• EXERCISE DETAILS: Set all the entries down once more, with nothing altered.

RECORDS SHOWN Block Start

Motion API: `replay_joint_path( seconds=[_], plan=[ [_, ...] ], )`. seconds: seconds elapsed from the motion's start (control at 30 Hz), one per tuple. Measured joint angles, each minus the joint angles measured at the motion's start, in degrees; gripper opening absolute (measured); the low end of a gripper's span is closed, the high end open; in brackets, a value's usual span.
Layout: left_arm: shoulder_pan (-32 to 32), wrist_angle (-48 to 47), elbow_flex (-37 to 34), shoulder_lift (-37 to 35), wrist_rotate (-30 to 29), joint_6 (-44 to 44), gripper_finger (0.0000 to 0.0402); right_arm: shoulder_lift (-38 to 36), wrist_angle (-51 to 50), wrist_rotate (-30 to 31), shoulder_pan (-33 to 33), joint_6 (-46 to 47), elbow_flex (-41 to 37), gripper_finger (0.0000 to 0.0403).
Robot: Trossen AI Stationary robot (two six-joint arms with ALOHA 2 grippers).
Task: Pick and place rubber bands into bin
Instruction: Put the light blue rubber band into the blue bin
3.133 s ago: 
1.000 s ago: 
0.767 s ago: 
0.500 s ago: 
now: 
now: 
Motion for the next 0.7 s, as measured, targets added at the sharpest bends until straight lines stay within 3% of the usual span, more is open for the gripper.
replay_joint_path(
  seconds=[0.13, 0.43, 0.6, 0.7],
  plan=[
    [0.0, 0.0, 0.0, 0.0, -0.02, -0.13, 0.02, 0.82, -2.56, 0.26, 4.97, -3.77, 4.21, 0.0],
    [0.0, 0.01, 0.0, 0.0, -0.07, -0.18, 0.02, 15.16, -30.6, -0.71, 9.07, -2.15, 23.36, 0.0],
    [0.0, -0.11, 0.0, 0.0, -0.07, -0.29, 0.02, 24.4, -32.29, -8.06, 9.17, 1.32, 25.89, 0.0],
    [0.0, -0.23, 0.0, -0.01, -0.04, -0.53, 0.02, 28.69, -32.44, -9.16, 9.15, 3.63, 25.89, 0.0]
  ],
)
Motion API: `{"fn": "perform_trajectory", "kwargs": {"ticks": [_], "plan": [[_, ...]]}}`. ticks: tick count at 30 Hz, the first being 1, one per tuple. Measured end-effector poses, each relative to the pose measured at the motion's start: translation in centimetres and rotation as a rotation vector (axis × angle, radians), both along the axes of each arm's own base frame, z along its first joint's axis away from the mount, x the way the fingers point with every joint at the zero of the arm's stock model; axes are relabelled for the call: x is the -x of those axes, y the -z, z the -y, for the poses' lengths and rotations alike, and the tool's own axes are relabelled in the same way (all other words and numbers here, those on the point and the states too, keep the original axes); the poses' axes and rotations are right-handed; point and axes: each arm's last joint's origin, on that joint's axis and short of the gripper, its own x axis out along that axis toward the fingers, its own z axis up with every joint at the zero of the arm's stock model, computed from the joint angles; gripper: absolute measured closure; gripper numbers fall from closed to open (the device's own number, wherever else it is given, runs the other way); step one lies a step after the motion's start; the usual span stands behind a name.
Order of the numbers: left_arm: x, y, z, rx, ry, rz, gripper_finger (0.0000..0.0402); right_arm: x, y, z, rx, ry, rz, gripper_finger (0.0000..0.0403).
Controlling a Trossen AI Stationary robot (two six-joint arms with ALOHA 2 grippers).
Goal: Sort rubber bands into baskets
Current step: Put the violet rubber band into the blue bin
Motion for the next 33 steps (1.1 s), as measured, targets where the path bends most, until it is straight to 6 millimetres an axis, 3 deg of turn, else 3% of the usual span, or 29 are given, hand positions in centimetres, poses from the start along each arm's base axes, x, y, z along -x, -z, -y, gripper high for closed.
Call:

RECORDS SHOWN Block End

• RESULT:
Motion API: `replay_joint_path( seconds=[_], plan=[ [_, ...] ], )`. seconds: seconds elapsed from the motion's start (control at 30 Hz), one per tuple. Measured joint angles, each minus the joint angles measured at the motion's start, in degrees; gripper opening absolute (measured); the low end of a gripper's span is closed, the high end open; in brackets, a value's usual span.
Layout: left_arm: shoulder_pan (-32 to 32), wrist_angle (-48 to 47), elbow_flex (-37 to 34), shoulder_lift (-37 to 35), wrist_rotate (-30 to 29), joint_6 (-44 to 44), gripper_finger (0.0000 to 0.0402); right_arm: shoulder_lift (-38 to 36), wrist_angle (-51 to 50), wrist_rotate (-30 to 31), shoulder_pan (-33 to 33), joint_6 (-46 to 47), elbow_flex (-41 to 37), gripper_finger (0.0000 to 0.0403).
Robot: Trossen AI Stationary robot (two six-joint arms with ALOHA 2 grippers).
Task: Pick and place rubber bands into bin
Instruction: Put the light blue rubber band into the blue bin
3.133 s ago: 
1.000 s ago: 
0.767 s ago: 
0.500 s ago: 
now: 
now: 
Motion for the next 0.7 s, as measured, targets added at the sharpest bends until straight lines stay within 3% of the usual span, more is open for the gripper.
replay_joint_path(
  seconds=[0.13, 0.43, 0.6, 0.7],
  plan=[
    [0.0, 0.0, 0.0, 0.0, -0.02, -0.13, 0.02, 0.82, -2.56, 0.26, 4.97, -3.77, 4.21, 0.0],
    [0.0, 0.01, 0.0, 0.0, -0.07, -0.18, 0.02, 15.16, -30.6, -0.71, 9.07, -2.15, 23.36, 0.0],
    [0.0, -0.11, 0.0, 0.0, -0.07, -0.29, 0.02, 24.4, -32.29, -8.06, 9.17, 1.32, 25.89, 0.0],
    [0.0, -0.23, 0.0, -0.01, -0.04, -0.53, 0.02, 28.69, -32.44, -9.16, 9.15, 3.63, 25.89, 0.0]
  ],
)
Motion API: `{"fn": "perform_trajectory", "kwargs": {"ticks": [_], "plan": [[_, ...]]}}`. ticks: tick count at 30 Hz, the first being 1, one per tuple. Measured end-effector poses, each relative to the pose measured at the motion's start: translation in centimetres and rotation as a rotation vector (axis × angle, radians), both along the axes of each arm's own base frame, z along its first joint's axis away from the mount, x the way the fingers point with every joint at the zero of the arm's stock model; axes are relabelled for the call: x is the -x of those axes, y the -z, z the -y, for the poses' lengths and rotations alike, and the tool's own axes are relabelled in the same way (all other words and numbers here, those on the point and the states too, keep the original axes); the poses' axes and rotations are right-handed; point and axes: each arm's last joint's origin, on that joint's axis and short of the gripper, its own x axis out along that axis toward the fingers, its own z axis up with every joint at the zero of the arm's stock model, computed from the joint angles; gripper: absolute measured closure; gripper numbers fall from closed to open (the device's own number, wherever else it is given, runs the other way); step one lies a step after the motion's start; the usual span stands behind a name.
Order of the numbers: left_arm: x, y, z, rx, ry, rz, gripper_finger (0.0000..0.0402); right_arm: x, y, z, rx, ry, rz, gripper_finger (0.0000..0.0403).
Controlling a Trossen AI Stationary robot (two six-joint arms with ALOHA 2 grippers).
Goal: Sort rubber bands into baskets
Current step: Put the violet rubber band into the blue bin
Motion for the next 33 steps (1.1 s), as measured, targets where the path bends most, until it is straight to 6 millimetres an axis, 3 deg of turn, else 3% of the usual span, or 29 are given, hand positions in centimetres, poses from the start along each arm's base axes, x, y, z along -x, -z, -y, gripper high for closed.
Call:

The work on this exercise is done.